Солянка, родная - страница 16



– Что?! – рявкнул полкан, его поза выдавала смесь возмущения и растерянности. – Охренели они там? Ладно, дело развалили, статей не будет, а как от заповедей отмазать? Люди не в курсе, что Боженька отнюдь не КПЗшные свечки вставляет. И нам платить, грешным.

Капитан мысленно перекрестился на отповедь:

– Самое интересное, это датировка первых шести дел – 1937 год. А потом я откопал еще двенадцать случаев, шесть от 59-го и шесть от 80-го года. И все они не раскрыты.

– Вот же блядь, – процедил Семеныч. У него в запасе было множество оттенков любимого междометия. Конкретно это означало, что он совсем раздосадован.

– Но как? – удивился Чагин, – маньяк три четверти века орудует? Он бессмертный что ли?

Марат пожал плечами и закусил губу.

– Вряд ли бессмертный, – сказал Семеныч, закуривая новую папиросу и отплевываясь частичками мундштука, оставшимися на языке, – скорее, мы имеем дело с хорошо законспирированный сектой, ведущей корни еще со времен Октябрьской революции. Или от гэбни сталинской. Они жертву приносят, а может и послание оставляют. Кому только?

– Если это послание, адресат его получает, – неожиданно для себя сказал Родион.

– Поделись.

– Я был сегодня в Доме с атлантами, и его хозяин показался мне человеком из XIX века. Буквально.

– И что он сказал?

– Сослался на конкурентов, но не утверждал.

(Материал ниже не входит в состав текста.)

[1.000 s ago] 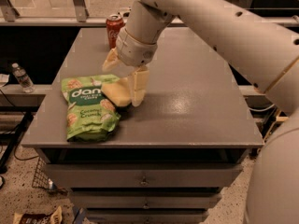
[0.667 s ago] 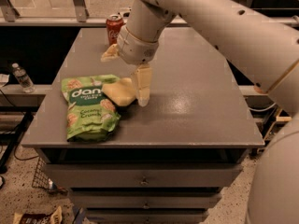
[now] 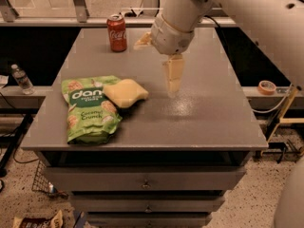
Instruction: Move sponge near green rice chip bag
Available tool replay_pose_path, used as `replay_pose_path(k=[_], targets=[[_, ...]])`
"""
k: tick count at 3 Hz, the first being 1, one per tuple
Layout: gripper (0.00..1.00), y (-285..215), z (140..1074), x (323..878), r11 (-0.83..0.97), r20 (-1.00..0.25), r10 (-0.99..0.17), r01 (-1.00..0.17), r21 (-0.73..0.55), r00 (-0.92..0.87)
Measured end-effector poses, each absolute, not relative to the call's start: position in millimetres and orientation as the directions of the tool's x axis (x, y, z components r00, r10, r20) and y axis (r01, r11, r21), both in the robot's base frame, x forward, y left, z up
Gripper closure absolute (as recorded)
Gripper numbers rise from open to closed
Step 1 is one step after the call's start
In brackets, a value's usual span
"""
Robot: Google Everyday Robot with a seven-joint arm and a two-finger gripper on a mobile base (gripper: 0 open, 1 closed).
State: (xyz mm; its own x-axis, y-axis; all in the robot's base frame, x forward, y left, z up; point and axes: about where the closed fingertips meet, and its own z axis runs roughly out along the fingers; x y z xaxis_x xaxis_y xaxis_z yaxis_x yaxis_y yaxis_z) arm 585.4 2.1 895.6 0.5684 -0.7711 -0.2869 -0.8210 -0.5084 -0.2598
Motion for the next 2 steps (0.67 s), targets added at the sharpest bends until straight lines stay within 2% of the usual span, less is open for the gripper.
replay_pose_path(k=[2], targets=[[0.0,-102,887,594,-0.256,-0.295,-0.9,-0.936,-0.24,0.322]])
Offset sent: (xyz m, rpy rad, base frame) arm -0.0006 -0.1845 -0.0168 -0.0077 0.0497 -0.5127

Я оставил ему контакты.

– Понятно, хрен чего дождешься от аристократов этих, – буркнул Семеныч, – а дом тот… я заходил, точнее, у двери постоял, и… – ежик редких волос на его маковке зашевелился.

– Сердце у дома билось? – выпалил Чагин.

– Да, гул странный из-под земли шел, не метро, другое что-то.

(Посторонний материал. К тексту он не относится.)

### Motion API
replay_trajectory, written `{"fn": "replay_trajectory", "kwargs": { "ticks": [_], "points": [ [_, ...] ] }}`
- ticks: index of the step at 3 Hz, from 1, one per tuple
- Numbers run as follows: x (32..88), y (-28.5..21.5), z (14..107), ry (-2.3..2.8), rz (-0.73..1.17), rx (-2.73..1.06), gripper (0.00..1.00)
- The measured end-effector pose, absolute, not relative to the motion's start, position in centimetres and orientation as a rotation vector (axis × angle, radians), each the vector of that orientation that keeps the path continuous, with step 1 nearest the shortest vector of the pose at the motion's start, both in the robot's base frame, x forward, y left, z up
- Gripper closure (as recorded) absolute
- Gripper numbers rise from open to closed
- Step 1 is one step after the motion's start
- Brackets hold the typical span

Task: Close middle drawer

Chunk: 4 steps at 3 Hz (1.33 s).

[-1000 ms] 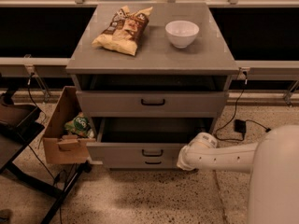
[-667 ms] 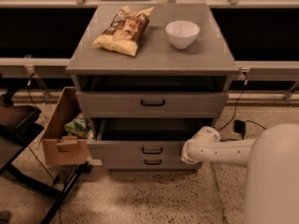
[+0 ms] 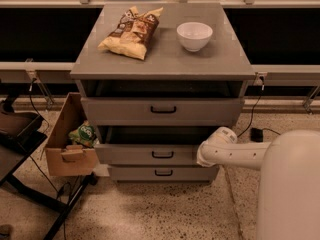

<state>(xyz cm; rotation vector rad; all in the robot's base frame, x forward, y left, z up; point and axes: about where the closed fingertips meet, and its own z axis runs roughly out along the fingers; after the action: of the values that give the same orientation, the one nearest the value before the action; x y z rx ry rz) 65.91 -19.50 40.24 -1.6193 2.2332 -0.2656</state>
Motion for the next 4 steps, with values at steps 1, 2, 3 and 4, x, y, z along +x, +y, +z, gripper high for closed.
{"fn": "replay_trajectory", "kwargs": {
  "ticks": [1,2,3,4],
  "points": [
    [67.45,-20.2,40.8,2.231,-0.287,-1.611,1.0],
    [67.44,-20.2,40.8,2.231,-0.287,-1.611,0.78],
    [67.44,-20.2,40.8,2.231,-0.287,-1.611,0.49],
    [67.44,-20.2,40.79,2.231,-0.287,-1.611,0.24]
  ]
}}
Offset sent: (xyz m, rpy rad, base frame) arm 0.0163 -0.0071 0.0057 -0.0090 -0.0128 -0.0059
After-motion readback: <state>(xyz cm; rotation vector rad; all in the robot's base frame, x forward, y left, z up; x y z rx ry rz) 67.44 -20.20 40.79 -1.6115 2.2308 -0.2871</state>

– Скверно, – резюмировал Марат, – товарищ полковник, боюсь, мы не потянем. Дело сложное, многослойное, как хренова луковица.

– Не потянем, – согласился Семеныч, бухнув кулаком по столу, – чертовщина тут замешана, увы неподотчетная, поэтому работаем по старому плану. Максимум фактов до пятницы, все подшиваем и спихиваем дело на прокурора, пусть федералы работают.

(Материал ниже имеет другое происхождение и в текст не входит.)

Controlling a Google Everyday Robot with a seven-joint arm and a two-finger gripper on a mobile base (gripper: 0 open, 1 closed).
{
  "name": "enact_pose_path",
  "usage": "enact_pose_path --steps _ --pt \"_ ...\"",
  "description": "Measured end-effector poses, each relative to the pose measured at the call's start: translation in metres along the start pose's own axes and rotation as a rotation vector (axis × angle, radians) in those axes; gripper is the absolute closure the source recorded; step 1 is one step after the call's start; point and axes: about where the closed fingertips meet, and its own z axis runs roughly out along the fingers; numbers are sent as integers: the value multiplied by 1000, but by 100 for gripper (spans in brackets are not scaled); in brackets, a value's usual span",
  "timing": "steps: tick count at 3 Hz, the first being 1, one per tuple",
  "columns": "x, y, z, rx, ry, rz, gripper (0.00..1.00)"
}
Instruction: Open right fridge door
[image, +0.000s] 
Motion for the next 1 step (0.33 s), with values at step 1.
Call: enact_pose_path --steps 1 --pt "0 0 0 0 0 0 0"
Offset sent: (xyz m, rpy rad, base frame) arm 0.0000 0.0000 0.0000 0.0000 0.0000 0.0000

– Поспать не получится, – уныло заметил Марат.

Глаза полкана, светящиеся скептическим умом, приобрели циничное выражение.

– Уголовный розыск имеет иммунитет перед государством в вопросах охраны труда. К ночи четверга дело должно быть подшито в логическом и хронологическом порядке. На тебе, Марат, архивы. В выходные отоспишься. Родион – Солянка, родная. По коням.

Лейтенант размышлял, сказать ли о странном разговоре с Аней, но побоялся выставить себя дураком, и промолчал. Хотя мог передать ее слова с протокольной точностью. Марат сидел на диване, мечтая о прохладном душе, а Семеныч смотрел в пол, убеждая себя, что вечером точно позвонит жене.

Родион вышел из отделения под хмурое небо, по правую руку высилась церковка. Перед ней, как перед бетонной иконой, несколько прихожанок с шерстяными платочками на голове перебирали деревянные четки, клали поклоны. Ангелы и святые провожали Чагина взглядами со стен, колокольный звон бил ему в спину. Звучал так же, как Дом с атлантами, только колокола в том месте будто перевернутые, а здесь звон чистый.

Родион достиг улицы Казакова, и в этот момент солнце окончательно обесточилось. Снежинки, мелкие и колючие, застучали по карнизам, укладывались одна к одной, кладкой кирпичной. Чагин, застегнув куртку по самый нос, спешил домой, и люди вокруг тоже спешили. Они часто задевали встречных полами пальто, злобно оглядывались им вслед, и шмыгая простуженными носами, бубнили невнятное. Похожие, все от одной плоти, но бесконечно чужие, не узнающие себя в лицах, и потому проклинающие друг друга на чем свет стоит.